WHAT TO DO
The answer must consist of the listing, reproduced exactly.

DATA
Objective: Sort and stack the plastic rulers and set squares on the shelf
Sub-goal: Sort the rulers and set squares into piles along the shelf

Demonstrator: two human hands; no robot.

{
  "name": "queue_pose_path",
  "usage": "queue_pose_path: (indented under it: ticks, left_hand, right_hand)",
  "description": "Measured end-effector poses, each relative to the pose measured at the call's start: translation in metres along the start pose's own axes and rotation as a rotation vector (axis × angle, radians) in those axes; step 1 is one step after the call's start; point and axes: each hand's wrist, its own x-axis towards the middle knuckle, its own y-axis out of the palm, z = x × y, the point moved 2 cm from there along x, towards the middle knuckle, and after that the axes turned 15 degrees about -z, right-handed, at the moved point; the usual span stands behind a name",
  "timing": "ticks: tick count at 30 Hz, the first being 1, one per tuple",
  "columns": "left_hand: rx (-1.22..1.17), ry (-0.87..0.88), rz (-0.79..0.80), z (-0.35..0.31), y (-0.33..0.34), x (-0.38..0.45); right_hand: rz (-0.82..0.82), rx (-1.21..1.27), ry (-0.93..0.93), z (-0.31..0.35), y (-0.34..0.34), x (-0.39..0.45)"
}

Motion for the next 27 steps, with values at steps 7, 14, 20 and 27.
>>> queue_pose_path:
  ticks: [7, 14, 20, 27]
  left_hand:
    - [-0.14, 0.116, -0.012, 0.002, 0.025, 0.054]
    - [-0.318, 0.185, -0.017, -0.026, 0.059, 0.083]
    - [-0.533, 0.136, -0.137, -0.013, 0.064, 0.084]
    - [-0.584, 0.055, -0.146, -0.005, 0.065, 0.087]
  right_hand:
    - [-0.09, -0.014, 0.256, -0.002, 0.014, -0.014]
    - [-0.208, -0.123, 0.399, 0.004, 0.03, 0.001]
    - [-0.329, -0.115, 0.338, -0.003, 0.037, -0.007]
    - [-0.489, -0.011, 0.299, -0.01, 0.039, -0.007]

EXERCISE SOLUTION
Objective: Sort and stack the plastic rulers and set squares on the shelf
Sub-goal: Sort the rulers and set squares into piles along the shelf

Demonstrator: two human hands; no robot.

{
  "name": "queue_pose_path",
  "usage": "queue_pose_path: (indented under it: ticks, left_hand, right_hand)",
  "description": "Measured end-effector poses, each relative to the pose measured at the call's start: translation in metres along the start pose's own axes and rotation as a rotation vector (axis × angle, radians) in those axes; step 1 is one step after the call's start; point and axes: each hand's wrist, its own x-axis towards the middle knuckle, its own y-axis out of the palm, z = x × y, the point moved 2 cm from there along x, towards the middle knuckle, and after that the axes turned 15 degrees about -z, right-handed, at the moved point; the usual span stands behind a name",
  "timing": "ticks: tick count at 30 Hz, the first being 1, one per tuple",
  "columns": "left_hand: rx (-1.22..1.17), ry (-0.87..0.88), rz (-0.79..0.80), z (-0.35..0.31), y (-0.33..0.34), x (-0.38..0.45); right_hand: rz (-0.82..0.82), rx (-1.21..1.27), ry (-0.93..0.93), z (-0.31..0.35), y (-0.34..0.34), x (-0.39..0.45)"
}

Motion for the next 27 steps, with values at steps 7, 14, 20 and 27.
>>> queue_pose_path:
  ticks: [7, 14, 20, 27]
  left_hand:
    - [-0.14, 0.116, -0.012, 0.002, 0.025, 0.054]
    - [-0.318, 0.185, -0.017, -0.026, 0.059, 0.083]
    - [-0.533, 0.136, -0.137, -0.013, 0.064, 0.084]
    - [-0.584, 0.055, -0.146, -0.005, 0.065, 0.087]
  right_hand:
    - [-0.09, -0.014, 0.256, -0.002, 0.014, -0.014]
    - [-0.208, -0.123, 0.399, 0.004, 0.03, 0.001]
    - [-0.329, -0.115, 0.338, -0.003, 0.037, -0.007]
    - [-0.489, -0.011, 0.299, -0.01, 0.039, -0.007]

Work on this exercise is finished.